Un’analisi dei singoli Stati membri rivela che 16 di essi prevedevano di completare i traguardi e gli obiettivi relativi ad almeno il 30% dei propri investimenti solo nel 2026, con valori che andavano dal 30% nel caso della Spagna al 62% nel caso dell’Italia e al 70% in quello della Polonia.

Alla fine del 2023 l’Italia ha ricevuto il 46% dei fondi su una quota di traguardi e obiettivi conseguiti in misura soddisfacente pari al 34%. Una percentuale comunque che vale il quarto posto in Europa. Entro il 2026 dovrà completare poco meno del 50% delle misure ma la percentuale di fondi che deve ricevere ammonta solo a circa il 15%.

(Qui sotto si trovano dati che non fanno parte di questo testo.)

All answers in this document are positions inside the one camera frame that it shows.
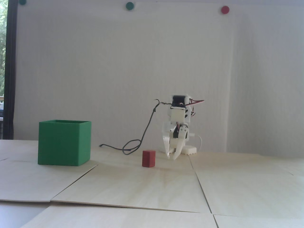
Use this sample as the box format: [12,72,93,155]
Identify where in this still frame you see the green open-top box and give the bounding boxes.
[38,119,92,166]

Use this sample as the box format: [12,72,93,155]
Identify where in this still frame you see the red rectangular block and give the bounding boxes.
[142,150,156,168]

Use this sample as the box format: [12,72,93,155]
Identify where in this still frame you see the white power cable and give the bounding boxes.
[190,134,203,152]

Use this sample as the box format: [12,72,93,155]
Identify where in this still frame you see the red black servo wires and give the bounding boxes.
[185,98,205,117]

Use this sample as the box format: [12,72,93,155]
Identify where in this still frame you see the thin black camera cable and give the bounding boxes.
[99,99,172,155]

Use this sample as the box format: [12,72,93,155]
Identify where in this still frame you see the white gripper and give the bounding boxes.
[162,106,190,160]

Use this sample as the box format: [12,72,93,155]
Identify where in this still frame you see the dark window frame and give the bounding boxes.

Un Pnrr in continua modifica

Lo scorso 18 novembre il Consiglio europeo ha dato il via libera a un’ulteriore richiesta di modifica del piano nazionale di ripresa e resilienza (Pnrr) presentata dal governo italiano. Questa procedura è stata avviata almeno una volta da tutti gli stati membri. Tuttavia il nostro Paese è l’unico ad aver presentato 4 istanze di questo tipo, come riporta Openpolis.

La modifica del Pnrr italiano ha riguardato 27 misure e 45 scadenze. La tendenza è stata quella di non intervenire tanto sulle tempistiche quanto sui contenuti, allentando alcuni vincoli inizialmente previsti. Tra le altre motivazioni per cui è accettata una modifica ci sono anche: l’individuazione di alternative migliori per il conseguimento degli obiettivi; la correzione di errori materiali; l’inserimento del RepowerEu. È la Commissione europea a valutare le richieste di modifica.